Description of the task: Search the records below for the string "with", and report each line that contains it.

Records provided:
........
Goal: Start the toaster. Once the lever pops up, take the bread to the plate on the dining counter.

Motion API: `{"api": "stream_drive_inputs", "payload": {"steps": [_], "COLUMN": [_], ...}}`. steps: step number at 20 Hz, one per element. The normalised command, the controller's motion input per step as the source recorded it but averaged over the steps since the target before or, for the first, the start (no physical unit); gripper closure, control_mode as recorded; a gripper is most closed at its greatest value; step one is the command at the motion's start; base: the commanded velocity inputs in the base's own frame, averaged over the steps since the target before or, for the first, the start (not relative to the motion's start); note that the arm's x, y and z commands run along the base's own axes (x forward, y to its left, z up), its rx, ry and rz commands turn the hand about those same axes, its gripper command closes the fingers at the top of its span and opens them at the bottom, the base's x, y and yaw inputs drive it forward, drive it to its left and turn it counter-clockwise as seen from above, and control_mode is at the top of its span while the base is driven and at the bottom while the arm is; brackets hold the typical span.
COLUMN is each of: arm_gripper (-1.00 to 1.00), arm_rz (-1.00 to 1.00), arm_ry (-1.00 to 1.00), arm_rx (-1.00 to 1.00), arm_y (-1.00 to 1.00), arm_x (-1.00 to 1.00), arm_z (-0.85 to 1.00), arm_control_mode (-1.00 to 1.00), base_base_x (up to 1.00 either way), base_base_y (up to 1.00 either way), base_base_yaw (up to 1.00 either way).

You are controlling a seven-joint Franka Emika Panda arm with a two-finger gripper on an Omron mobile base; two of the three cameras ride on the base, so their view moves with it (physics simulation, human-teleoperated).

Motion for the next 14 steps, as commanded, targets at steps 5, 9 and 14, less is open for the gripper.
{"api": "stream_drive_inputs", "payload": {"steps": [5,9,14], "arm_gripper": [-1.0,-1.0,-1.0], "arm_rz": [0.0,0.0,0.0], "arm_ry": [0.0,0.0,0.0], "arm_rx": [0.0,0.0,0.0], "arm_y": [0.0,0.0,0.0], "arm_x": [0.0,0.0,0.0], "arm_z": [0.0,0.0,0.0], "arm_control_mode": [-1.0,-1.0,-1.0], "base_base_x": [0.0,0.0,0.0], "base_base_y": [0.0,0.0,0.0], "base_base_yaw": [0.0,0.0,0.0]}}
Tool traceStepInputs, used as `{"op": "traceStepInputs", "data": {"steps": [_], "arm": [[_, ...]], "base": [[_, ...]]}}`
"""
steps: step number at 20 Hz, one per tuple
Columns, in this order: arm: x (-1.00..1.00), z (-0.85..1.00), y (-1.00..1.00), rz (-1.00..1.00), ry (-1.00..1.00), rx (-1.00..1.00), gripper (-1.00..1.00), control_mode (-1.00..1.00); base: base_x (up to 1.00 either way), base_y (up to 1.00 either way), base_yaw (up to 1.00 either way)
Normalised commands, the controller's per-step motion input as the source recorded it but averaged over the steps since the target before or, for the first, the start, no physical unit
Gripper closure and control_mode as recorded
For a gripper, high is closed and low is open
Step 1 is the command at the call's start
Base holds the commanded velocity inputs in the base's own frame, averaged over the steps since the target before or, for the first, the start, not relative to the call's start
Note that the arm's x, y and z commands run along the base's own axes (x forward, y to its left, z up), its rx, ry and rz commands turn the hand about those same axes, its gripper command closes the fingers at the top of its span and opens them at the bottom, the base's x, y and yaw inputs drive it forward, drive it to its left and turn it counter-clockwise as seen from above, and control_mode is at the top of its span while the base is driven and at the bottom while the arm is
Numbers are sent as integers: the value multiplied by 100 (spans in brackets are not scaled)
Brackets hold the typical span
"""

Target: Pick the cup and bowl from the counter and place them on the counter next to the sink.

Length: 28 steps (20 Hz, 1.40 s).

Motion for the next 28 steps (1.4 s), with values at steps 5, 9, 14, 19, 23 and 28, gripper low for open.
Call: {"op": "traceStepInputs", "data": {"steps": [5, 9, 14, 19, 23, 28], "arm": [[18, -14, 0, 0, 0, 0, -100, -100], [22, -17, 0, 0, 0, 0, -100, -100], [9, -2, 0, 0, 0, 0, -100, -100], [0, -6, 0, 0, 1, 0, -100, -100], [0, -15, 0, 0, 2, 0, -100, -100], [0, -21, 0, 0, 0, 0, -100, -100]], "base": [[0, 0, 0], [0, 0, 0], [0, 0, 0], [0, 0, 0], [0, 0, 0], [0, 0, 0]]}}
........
Response area:
You are controlling a seven-joint Franka Emika Panda arm with a two-finger gripper on an Omron mobile base; two of the three cameras ride on the base, so their view moves with it (physics simulation, human-teleoperated).
Motion for the next 28 steps (1.4 s), with values at steps 5, 9, 14, 19, 23 and 28, gripper low for open.

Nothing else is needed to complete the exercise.